- **Entries provided**:
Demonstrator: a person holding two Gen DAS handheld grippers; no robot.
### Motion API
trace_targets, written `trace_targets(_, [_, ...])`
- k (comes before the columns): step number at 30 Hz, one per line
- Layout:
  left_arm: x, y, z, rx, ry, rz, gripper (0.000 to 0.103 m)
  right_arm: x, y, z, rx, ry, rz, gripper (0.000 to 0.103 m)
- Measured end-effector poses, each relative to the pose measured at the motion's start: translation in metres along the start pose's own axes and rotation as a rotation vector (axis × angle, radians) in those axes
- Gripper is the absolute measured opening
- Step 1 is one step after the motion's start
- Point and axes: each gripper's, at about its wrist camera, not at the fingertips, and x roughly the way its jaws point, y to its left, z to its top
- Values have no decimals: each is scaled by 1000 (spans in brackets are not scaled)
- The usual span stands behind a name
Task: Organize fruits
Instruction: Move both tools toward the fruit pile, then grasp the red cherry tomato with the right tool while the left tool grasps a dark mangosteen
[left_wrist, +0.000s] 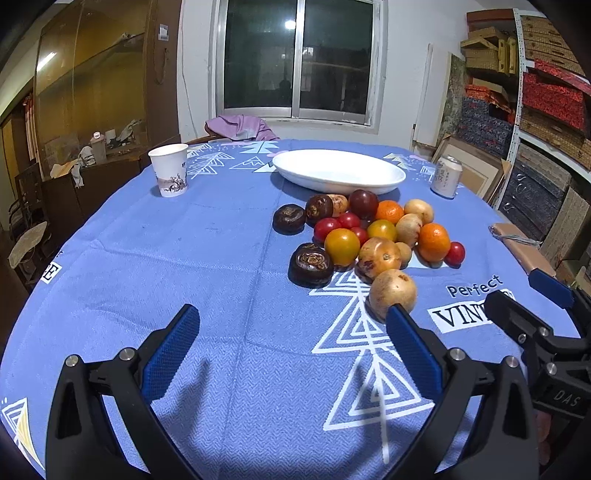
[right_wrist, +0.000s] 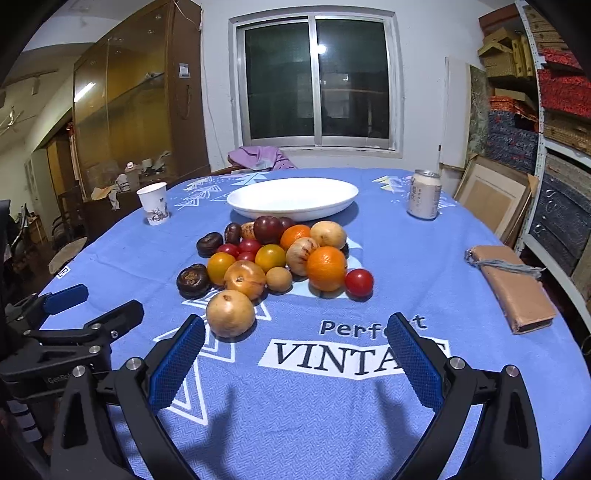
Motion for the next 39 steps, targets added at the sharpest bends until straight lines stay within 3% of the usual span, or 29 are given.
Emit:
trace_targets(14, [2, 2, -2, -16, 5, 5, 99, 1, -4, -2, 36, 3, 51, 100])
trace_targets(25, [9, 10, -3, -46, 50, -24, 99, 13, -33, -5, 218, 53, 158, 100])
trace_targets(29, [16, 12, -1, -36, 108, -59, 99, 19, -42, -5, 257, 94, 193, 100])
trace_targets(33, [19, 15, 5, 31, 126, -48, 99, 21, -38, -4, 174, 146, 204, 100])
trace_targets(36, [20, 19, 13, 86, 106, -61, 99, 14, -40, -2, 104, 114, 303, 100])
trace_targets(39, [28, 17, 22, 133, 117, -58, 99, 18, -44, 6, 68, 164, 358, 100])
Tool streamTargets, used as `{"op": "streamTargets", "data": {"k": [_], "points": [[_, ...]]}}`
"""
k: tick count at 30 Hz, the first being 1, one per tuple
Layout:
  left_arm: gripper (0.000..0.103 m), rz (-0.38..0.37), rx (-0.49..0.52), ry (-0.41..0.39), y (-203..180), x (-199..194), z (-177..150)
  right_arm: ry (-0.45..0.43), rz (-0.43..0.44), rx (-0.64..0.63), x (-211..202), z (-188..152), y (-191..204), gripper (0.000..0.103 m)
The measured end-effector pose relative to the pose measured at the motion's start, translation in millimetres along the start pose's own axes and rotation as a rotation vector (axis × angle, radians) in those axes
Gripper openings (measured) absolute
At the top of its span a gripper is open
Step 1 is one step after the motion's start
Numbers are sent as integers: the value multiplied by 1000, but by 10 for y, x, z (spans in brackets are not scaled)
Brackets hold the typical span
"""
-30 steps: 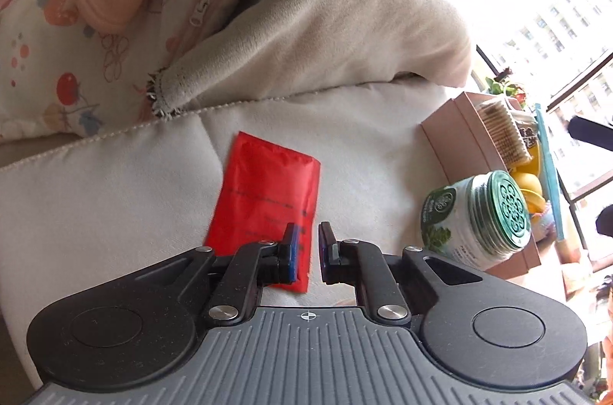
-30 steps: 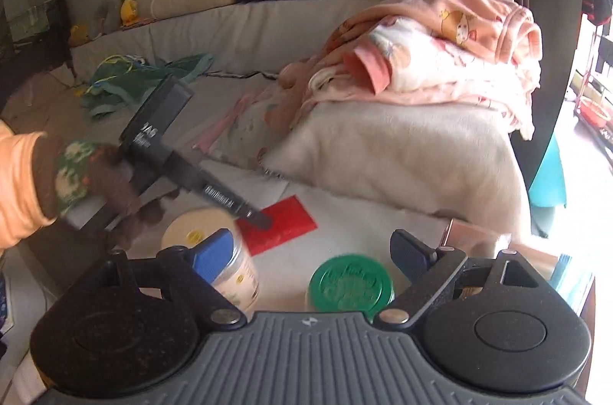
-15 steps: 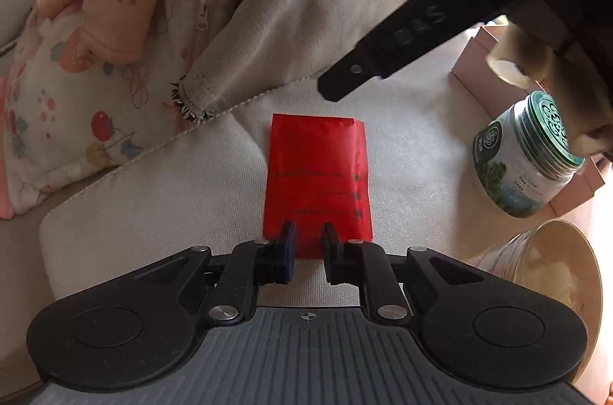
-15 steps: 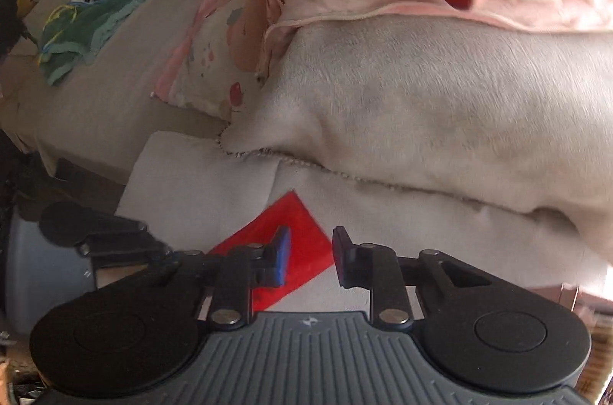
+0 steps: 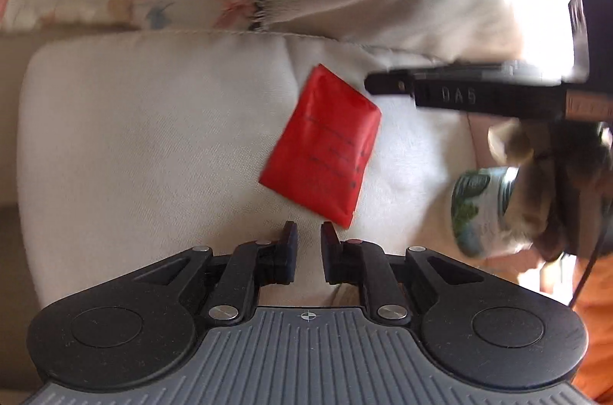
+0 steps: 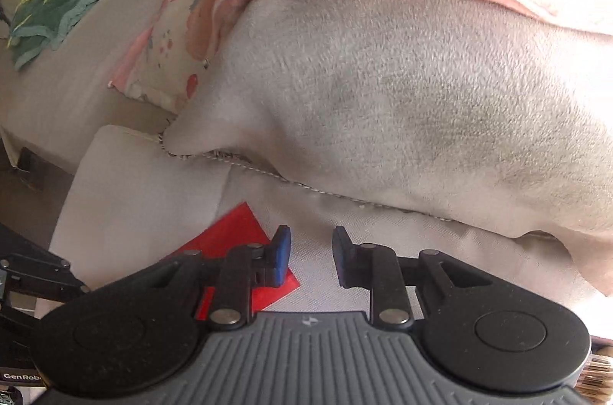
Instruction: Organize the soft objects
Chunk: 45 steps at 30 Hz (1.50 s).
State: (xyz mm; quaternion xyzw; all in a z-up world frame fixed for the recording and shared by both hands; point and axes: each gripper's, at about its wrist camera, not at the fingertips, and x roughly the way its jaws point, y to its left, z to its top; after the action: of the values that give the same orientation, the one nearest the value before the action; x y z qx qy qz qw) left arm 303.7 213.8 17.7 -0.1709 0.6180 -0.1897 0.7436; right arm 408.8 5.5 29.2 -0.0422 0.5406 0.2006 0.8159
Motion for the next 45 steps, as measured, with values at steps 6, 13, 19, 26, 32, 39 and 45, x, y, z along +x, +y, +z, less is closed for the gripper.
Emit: {"op": "streamTargets", "data": {"k": [6, 13, 19, 26, 32, 39, 45], "points": [[13, -86, -69, -89, 50, 90, 232, 35, 49, 24, -13, -41, -6, 23], [16, -28, 54, -177, -88, 48, 452, 25, 95, 52, -122, -165, -146, 23], [17, -25, -22, -75, -55, -114, 110, -40, 121, 26, -207, -90, -154, 28], [15, -120, -197, -94, 184, 71, 11, -20, 144, 74, -25, 24, -44, 45], [12, -222, -169, -136, 207, 258, 203, 52, 271, 209, 104, 10, -169, 55], [17, -5, 204, -234, -190, 48, 317, 94, 356, 275, 114, -70, -199, 60], [18, 241, 768, -103, -1020, 259, 164, -60, 295, 180, -377, -182, -277, 60]]}}
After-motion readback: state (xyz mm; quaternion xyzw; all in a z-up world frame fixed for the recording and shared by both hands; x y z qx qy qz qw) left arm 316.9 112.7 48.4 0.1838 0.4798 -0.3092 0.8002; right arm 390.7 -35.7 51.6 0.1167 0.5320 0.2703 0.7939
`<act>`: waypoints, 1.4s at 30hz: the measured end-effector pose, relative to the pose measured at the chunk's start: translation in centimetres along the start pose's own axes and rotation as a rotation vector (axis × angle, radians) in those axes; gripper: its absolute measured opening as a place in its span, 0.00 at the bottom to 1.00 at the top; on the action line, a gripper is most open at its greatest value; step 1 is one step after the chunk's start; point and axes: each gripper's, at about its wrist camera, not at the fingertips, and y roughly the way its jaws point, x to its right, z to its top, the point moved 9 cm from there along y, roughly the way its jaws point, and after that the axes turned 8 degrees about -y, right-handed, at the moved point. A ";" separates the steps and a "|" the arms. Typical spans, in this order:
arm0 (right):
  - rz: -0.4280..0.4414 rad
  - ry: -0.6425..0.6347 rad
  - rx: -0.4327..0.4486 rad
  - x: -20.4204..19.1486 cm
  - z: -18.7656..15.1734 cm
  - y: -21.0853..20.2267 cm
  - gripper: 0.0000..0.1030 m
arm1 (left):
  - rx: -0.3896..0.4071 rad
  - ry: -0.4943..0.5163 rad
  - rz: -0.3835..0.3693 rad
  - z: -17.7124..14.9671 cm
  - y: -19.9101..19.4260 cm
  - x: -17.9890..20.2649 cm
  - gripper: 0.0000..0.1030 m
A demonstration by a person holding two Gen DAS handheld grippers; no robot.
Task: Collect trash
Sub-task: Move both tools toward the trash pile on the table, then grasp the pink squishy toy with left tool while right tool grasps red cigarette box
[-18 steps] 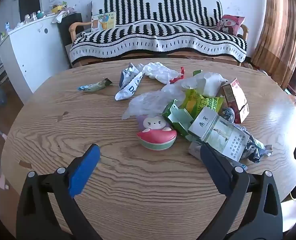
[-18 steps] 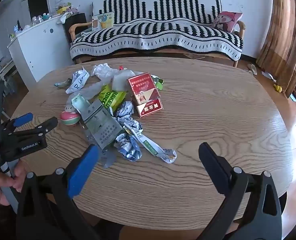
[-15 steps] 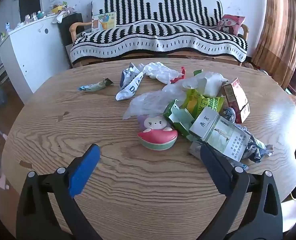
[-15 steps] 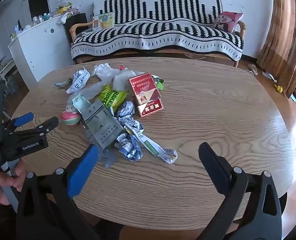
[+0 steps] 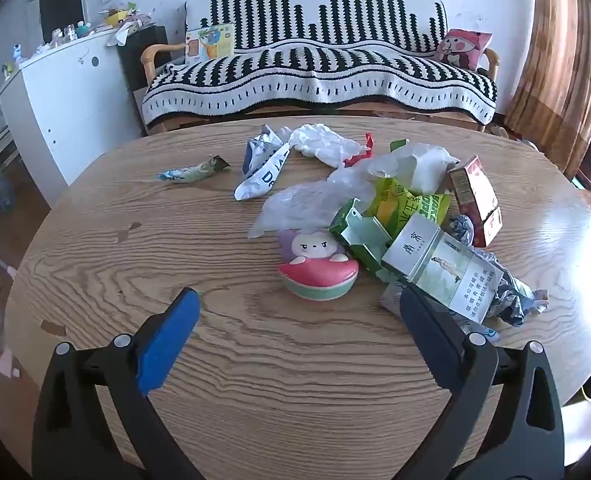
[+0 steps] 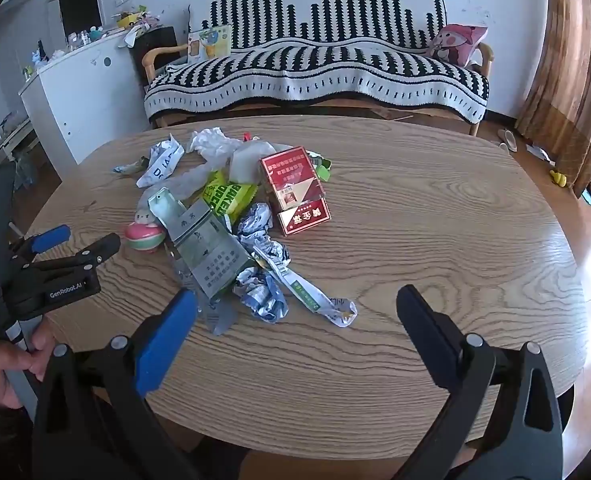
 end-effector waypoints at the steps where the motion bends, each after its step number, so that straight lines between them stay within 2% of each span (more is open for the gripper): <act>1: 0.000 0.001 0.000 0.0 0.0 0.0 0.94 | -0.002 0.000 0.002 0.1 -0.2 0.1 0.95; 19: 0.009 -0.004 0.006 -0.1 0.1 -0.4 0.94 | -0.002 -0.002 0.005 0.2 -0.3 -1.0 0.95; 28: 0.015 -0.002 0.000 0.0 0.1 -0.3 0.94 | -0.035 -0.017 0.011 -0.1 0.2 -2.3 0.95; 34: 0.023 -0.006 -0.015 0.5 -0.3 0.2 0.94 | -0.121 0.001 -0.002 -0.6 2.9 -2.4 0.95; 38: 0.026 -0.007 -0.021 0.8 -0.3 0.4 0.94 | -0.108 0.079 0.029 -0.4 4.5 -1.3 0.95; 40: 0.027 -0.007 -0.021 0.9 -0.3 0.4 0.94 | -0.117 0.078 0.027 -0.2 5.6 -1.1 0.95; 42: 0.028 -0.007 -0.023 0.8 -0.3 0.5 0.94 | -0.159 0.047 -0.003 -0.3 6.9 -0.9 0.95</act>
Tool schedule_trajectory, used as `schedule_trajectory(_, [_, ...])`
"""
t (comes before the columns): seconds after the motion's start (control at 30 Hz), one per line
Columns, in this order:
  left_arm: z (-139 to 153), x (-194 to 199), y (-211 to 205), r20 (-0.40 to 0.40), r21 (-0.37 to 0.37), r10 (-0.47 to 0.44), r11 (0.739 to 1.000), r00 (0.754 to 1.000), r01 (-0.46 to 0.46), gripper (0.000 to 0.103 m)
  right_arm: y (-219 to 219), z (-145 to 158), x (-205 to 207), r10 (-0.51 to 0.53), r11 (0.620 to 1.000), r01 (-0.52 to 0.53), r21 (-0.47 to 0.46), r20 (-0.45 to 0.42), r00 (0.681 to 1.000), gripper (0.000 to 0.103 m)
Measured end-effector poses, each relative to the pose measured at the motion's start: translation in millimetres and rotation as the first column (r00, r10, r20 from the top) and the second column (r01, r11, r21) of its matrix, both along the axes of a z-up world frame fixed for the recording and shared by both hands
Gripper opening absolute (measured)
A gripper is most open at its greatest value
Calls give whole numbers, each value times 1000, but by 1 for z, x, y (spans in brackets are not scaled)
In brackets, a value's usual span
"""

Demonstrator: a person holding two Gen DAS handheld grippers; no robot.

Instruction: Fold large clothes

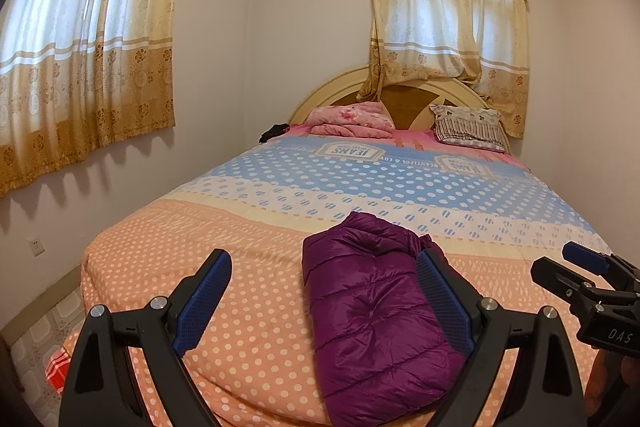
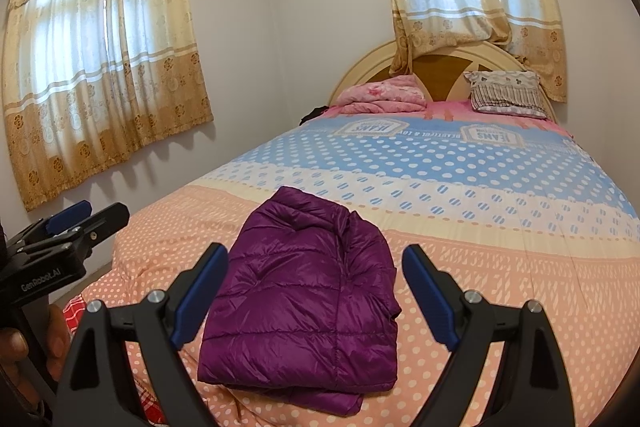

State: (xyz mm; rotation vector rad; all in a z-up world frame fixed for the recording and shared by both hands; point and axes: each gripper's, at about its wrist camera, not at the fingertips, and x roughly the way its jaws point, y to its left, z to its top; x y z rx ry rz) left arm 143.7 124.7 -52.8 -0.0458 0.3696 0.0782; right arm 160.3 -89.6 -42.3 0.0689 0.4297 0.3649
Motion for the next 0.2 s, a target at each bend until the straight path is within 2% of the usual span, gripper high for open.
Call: schedule_trajectory(0.2, [0, -1, -3, 9, 17, -8, 1000, 1000, 8, 94, 0, 0, 0, 2, 1000, -2, -1, -2, 1000, 91])
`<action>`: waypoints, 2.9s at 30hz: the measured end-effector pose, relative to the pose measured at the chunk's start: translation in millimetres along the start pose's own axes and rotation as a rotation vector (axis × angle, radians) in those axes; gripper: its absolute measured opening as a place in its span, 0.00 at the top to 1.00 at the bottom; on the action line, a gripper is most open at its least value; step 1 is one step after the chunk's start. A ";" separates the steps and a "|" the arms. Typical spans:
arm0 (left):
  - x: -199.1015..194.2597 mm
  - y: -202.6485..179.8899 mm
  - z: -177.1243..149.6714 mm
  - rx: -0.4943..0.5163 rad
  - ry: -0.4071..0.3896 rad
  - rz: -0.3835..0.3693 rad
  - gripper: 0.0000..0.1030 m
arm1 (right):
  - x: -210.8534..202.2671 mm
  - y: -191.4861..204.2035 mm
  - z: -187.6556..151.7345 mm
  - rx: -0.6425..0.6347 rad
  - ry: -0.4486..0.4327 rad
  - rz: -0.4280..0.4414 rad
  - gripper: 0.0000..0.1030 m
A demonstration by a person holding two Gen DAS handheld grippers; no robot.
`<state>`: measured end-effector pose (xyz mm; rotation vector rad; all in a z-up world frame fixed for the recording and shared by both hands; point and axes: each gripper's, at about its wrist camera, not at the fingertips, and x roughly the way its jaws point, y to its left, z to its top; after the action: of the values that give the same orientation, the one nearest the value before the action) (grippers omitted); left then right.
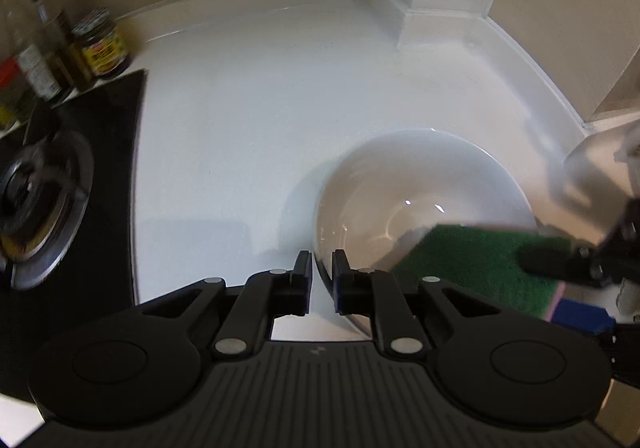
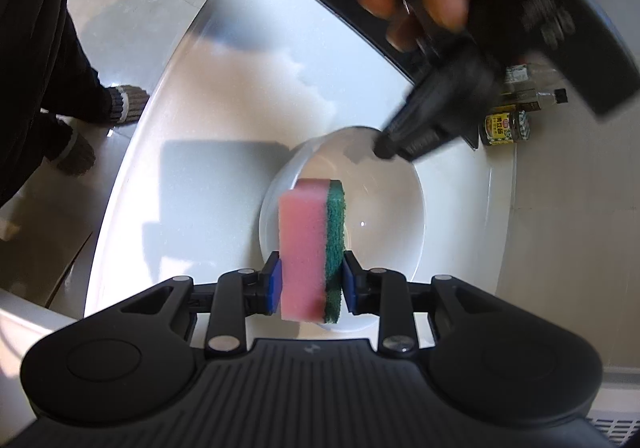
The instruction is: Clean bowl
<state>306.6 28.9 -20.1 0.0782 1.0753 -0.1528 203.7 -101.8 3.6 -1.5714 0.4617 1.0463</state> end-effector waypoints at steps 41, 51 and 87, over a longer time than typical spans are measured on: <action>20.6 -3.5 25.0 0.105 -0.020 0.010 0.92 | -0.8 1.2 16.5 0.092 -0.102 0.031 0.75; 21.1 -3.2 20.7 0.054 -0.017 -0.004 0.91 | 9.5 11.6 7.9 -0.024 0.011 -0.010 0.75; -2.0 -7.4 -2.3 0.024 -0.019 -0.031 0.84 | 9.6 6.9 -2.3 0.020 0.013 0.014 0.75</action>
<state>302.4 22.1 -19.4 0.0819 1.0558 -0.1944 204.4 -103.6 -8.2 -1.5602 0.4915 1.0402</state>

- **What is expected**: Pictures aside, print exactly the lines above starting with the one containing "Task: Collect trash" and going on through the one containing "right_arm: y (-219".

- **Output**:
Task: Collect trash
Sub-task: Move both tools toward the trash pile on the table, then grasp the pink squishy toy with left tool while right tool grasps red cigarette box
[-18 steps] 
[-18 steps] 
[-15 steps] 
[-15 steps] 
[+0 steps] 
[+0 steps] 
 end-effector waypoints at the steps where the motion bends, each after its step number, so that straight lines between them stay within 2% of each span (more is open for the gripper): <act>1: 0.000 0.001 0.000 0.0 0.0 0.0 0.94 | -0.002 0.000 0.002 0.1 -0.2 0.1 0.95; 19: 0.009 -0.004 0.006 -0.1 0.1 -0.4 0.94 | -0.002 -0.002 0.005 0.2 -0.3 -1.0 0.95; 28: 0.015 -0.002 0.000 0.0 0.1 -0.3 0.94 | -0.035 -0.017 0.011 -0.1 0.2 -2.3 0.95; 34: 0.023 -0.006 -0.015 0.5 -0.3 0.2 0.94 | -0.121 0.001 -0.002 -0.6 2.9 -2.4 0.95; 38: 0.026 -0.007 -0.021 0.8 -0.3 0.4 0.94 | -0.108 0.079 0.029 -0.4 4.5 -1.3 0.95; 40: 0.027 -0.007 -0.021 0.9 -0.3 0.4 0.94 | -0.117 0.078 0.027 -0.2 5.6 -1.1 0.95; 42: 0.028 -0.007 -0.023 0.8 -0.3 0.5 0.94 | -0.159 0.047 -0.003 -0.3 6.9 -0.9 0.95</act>
Tool schedule_trajectory, used as `schedule_trajectory(_, [_, ...])`
"""
t (comes before the columns): seconds after the motion's start (control at 30 Hz), one per line
Columns, in this order:
  left_arm: z (-139 to 153), x (-194 to 199), y (-211 to 205), r20 (-0.40 to 0.40), r21 (-0.37 to 0.37), r10 (-0.47 to 0.44), r11 (0.739 to 1.000), r00 (0.754 to 1.000), r01 (-0.46 to 0.46), gripper (0.000 to 0.103 m)
  right_arm: y (-219 to 219), z (-145 to 158), x (-205 to 207), r10 (-0.51 to 0.53), r11 (0.620 to 1.000), r01 (-0.52 to 0.53), r21 (-0.47 to 0.46), r20 (-0.45 to 0.42), r00 (0.681 to 1.000), gripper (0.000 to 0.103 m)

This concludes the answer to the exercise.